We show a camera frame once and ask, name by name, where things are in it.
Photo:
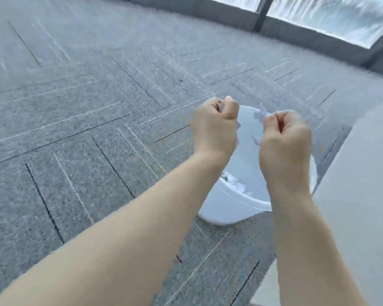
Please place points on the person's right hand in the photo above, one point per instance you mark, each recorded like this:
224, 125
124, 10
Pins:
285, 152

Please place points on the person's left hand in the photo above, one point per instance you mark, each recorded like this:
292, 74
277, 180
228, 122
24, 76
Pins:
213, 133

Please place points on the person's left thumb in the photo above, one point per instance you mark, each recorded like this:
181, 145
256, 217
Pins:
231, 108

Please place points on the person's right thumb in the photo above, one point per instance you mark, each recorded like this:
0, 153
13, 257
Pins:
269, 122

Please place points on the torn white paper piece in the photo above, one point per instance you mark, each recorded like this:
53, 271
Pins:
260, 115
238, 124

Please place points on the person's left forearm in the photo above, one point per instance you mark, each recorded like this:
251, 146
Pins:
115, 235

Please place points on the person's right forearm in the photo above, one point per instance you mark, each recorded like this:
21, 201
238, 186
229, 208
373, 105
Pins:
309, 251

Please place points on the white plastic waste bin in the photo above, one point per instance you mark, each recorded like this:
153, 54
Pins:
247, 162

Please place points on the white paper scraps heap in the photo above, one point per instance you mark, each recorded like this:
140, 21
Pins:
234, 183

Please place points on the glass window pane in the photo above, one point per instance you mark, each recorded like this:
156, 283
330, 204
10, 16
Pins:
325, 15
233, 1

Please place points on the beige upholstered seat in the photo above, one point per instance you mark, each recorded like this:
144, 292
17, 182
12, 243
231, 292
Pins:
354, 203

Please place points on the dark grey window frame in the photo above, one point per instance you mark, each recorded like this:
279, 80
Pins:
261, 14

*WHAT IS EXPECTED*: What the answer should hold is an exact copy of each line from the one containing "Please place points on the white paper" to the final line of the listing above.

*EXERCISE OUTPUT*:
Please place points on the white paper scraps heap in the photo above, one point per instance you mark, each recorded like this:
140, 21
Pins:
234, 183

Please place points on the glass window pane in the photo above, one point per instance you mark, each recorded like this:
156, 283
330, 204
10, 16
Pins:
325, 15
233, 1

Please place points on the beige upholstered seat in the photo above, one point per instance you mark, each recorded like this:
144, 292
17, 182
12, 243
231, 292
Pins:
354, 203

Please place points on the dark grey window frame in the photo above, one point per instance you mark, each recorded like this:
279, 80
Pins:
261, 14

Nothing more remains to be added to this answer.